Fantom Sonic Mainnet Archive node gets corrupted DB

tibineacsu95 commented 3 months ago

Describe the bug Fantom Sonic Mainnet Archive node gets corrupted DB.

To Reproduce Steps to reproduce the behavior:

Set up an Archive node using the recommended steps.
Use a snapshot (https://files.fantom.network/mainnet-284692.tar.gz) to not sync from scratch in order to reduce sync time.
Node starts syncing from the point the snapshot is in.
Database gets corrupted after a couple of hours: sonicd[288420]: failed to initialize the node: failed to make consensus engine: failed to open existing databases: dirty state: gossip: DE

Expected behavior Node is able to sync properly, without getting its DB corrupted.

Desktop (please complete the following information):

OS: Ubuntu 22.04.4 LTS
Version: Sonicd 1.2.1-b

Additional context Not quite sure how to mitigate this. It's the second time we're running into such issues on two different nodes - changed the machines as well thinking it would be a local storage problem.

We are using systemd, here is the service file:

Any feedback is highly appreciated!

blockpi019 commented 3 months ago

We had the same problem too

janzhanal commented 3 months ago

Same issue with 1.2.1-d

thaarok commented 3 months ago

The error message implies your node cannot start because its database is corrupted. Probably it has crashed or was killed at some point and the systemd has restarted it automatically. The described message is produced by the following run, which fails to start, because the db is already corrupted.

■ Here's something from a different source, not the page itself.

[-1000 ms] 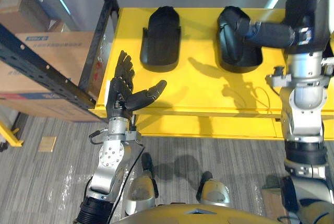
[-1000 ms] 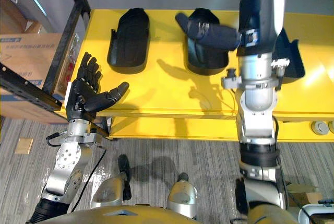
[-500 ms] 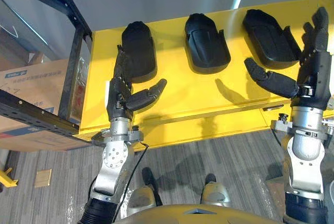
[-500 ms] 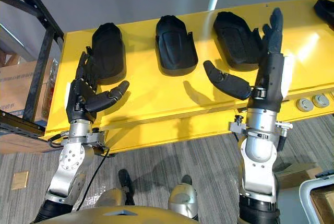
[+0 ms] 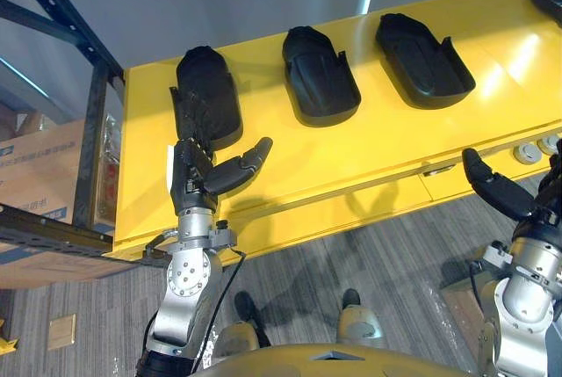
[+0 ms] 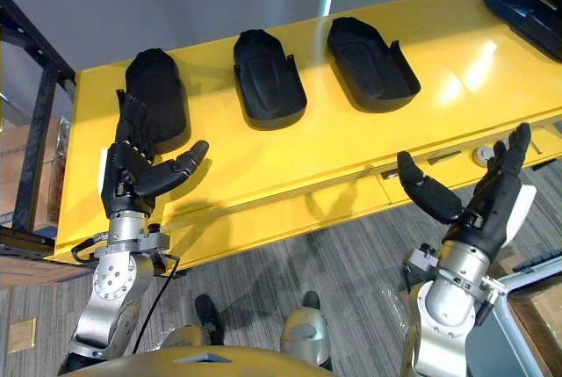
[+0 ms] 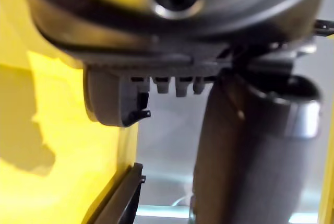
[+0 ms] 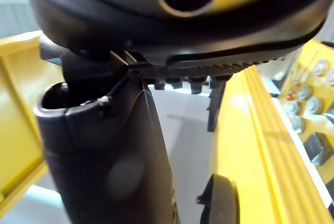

Can you provide logs from the original crash? It is necessary to understand whats happened. Thanks!

tibineacsu95 commented 3 months ago

It looks like an OOM kill.

Jul 07 18:28:09 sonic01 systemd[1]: sonic.service: A process of this unit has been killed by the OOM killer. Jul 07 18:28:17 sonic01 systemd[1]: sonic.service: Main process exited, code=killed, status=9/KILL Jul 07 18:28:17 sonic01 systemd[1]: sonic.service: Failed with result 'oom-kill'. Jul 07 18:28:17 sonic01 systemd[1]: sonic.service: Consumed 1d 23h 57min 8.615s CPU time.

This is from a freshly synced node started 2 days ago from scratch. This time I used Restart=no in the service file. If I try to start the service back up, I get the same message, sonicd[288420]: failed to initialize the node: failed to make consensus engine: failed to open existing databases: dirty state: gossip: DE although I was hoping the DB wouldn't get corrupted this time since the service didn't get to actually restart.

Each parameter used for the service is tuned based on the server specs (128 GB RAM and 32 CPUs):

GOMEMLIMIT=116GiB
--cache 51200

Any advice here? Should I set the values for the limit and the cache lower? And if so, what would be the suitable numbers for this spec? Thanks in advance!

janzhanal commented 3 months ago

I'm sorry, running in container and got it flushed. But it means SIGTERM and if it did't stop in 10sec then SIGKILL.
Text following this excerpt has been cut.